[Start of section]
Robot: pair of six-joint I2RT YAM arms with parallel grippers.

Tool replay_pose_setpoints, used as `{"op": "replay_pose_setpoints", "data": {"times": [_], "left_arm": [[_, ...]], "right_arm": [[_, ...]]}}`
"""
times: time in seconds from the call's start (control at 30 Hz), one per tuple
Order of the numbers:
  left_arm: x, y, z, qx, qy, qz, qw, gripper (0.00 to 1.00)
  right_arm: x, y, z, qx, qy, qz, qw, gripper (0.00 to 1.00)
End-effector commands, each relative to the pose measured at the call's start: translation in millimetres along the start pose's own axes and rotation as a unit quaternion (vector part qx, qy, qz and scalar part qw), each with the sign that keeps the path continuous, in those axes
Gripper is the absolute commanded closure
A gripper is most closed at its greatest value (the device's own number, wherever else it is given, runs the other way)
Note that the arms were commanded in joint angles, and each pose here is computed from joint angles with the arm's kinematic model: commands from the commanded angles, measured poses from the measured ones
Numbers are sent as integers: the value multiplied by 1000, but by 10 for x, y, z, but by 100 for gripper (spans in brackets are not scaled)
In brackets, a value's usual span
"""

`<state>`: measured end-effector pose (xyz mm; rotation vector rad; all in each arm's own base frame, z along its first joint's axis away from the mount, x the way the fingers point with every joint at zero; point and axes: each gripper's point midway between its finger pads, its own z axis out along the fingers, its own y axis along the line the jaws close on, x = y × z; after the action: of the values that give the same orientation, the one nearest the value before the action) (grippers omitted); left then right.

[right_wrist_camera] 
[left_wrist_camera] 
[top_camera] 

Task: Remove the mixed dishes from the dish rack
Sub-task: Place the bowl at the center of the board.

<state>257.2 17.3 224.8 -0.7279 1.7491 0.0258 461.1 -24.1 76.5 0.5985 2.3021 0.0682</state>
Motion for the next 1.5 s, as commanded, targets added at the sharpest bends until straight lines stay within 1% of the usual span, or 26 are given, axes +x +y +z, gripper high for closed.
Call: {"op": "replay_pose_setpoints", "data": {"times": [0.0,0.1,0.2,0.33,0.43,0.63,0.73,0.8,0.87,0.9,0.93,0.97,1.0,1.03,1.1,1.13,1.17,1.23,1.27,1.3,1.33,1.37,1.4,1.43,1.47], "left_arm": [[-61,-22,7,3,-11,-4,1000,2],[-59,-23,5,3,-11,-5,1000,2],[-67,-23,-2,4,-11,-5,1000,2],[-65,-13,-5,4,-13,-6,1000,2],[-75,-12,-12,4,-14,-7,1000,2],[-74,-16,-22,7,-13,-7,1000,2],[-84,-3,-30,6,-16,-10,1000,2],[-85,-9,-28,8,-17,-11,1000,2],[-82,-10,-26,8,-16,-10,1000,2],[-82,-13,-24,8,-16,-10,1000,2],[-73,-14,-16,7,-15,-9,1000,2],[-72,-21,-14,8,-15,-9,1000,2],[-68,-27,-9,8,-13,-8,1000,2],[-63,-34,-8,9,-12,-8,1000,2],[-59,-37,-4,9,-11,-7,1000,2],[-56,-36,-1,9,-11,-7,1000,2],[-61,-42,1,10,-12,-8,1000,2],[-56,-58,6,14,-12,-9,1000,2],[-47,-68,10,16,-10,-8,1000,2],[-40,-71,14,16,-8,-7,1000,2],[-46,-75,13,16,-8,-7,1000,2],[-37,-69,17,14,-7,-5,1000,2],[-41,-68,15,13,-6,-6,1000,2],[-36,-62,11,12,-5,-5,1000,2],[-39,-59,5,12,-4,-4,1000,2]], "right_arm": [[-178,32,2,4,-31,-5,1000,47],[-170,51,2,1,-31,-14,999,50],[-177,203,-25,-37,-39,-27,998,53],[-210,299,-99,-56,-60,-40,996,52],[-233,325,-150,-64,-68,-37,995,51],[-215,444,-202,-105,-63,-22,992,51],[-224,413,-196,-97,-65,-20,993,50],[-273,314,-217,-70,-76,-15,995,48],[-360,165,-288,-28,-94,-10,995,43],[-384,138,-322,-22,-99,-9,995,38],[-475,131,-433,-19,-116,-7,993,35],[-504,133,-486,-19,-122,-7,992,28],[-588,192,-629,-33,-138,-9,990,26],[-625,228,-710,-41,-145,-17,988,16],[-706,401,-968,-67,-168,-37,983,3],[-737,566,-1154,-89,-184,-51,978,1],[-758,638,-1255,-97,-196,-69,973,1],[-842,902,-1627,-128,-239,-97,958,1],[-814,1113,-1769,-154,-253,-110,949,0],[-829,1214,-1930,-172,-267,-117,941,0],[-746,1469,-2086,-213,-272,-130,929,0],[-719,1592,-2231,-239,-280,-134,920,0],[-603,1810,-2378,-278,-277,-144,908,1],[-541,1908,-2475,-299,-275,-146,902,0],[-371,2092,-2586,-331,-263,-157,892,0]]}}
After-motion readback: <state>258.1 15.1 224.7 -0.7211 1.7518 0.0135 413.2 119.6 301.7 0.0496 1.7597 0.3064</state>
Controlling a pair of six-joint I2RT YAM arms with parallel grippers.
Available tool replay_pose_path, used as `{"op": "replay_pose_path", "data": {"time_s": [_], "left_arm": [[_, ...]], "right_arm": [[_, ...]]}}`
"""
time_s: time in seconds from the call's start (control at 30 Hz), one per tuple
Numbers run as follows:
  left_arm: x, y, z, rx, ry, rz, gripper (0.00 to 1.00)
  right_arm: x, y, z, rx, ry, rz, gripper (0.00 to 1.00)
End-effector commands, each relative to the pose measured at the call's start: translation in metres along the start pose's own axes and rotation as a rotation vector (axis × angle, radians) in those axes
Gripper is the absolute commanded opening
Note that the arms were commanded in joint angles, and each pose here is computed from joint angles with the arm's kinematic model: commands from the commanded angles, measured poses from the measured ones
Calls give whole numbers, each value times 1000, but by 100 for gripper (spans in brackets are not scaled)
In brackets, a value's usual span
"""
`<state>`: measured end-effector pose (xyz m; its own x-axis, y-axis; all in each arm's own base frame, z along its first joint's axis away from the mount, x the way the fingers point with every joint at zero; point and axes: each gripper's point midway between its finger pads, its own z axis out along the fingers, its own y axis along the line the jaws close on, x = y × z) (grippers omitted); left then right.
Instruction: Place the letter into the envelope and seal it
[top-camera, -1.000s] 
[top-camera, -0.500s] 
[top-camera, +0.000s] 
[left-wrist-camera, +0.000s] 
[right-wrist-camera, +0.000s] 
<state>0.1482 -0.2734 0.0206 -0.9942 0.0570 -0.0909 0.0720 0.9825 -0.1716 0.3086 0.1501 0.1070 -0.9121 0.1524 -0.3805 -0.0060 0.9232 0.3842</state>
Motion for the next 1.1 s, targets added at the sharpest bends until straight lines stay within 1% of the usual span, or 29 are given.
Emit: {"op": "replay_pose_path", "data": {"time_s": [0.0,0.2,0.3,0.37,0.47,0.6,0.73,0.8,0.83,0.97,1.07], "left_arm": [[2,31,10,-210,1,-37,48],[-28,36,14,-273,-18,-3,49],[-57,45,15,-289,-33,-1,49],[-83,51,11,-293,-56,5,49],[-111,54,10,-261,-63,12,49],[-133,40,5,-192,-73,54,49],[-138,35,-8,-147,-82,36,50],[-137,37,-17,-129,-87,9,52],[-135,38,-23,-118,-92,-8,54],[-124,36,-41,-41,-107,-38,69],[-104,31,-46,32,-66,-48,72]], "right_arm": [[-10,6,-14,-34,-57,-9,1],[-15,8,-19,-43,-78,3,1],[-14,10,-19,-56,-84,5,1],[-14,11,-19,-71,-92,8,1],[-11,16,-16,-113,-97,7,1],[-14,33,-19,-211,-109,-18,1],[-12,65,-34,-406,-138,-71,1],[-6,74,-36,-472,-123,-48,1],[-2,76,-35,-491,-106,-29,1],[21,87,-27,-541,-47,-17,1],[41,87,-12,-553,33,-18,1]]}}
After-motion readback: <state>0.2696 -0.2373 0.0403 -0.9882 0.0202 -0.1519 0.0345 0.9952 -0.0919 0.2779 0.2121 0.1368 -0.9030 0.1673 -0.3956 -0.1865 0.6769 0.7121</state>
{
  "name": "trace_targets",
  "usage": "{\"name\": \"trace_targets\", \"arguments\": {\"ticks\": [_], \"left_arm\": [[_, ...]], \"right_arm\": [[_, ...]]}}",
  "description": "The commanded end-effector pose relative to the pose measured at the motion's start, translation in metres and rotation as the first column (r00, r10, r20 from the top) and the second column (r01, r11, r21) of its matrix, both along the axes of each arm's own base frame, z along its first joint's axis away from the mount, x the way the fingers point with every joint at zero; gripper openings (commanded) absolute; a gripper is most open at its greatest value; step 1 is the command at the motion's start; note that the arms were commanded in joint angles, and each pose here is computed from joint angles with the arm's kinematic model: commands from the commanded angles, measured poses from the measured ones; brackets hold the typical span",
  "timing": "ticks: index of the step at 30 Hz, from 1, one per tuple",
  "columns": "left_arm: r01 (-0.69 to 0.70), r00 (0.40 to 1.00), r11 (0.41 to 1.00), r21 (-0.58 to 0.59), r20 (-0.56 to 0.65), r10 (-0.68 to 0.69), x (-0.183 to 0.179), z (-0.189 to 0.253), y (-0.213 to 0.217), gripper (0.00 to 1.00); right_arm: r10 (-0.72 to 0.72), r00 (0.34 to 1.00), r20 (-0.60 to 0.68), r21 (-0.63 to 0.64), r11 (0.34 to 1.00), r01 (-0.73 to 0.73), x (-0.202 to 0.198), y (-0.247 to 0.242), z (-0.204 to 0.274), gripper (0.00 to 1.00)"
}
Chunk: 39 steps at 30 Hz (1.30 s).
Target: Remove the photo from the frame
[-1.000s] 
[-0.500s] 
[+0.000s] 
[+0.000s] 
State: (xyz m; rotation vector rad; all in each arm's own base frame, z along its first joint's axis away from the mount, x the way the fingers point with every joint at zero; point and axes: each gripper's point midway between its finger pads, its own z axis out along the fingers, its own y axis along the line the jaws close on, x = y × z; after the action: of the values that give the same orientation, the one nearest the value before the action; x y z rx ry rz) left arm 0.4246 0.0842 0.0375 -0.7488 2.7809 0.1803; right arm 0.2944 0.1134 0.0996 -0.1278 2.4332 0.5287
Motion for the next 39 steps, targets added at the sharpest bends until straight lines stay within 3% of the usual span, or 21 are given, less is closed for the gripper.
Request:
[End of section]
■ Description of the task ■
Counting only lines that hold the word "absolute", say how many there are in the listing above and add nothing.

■ Response ■
3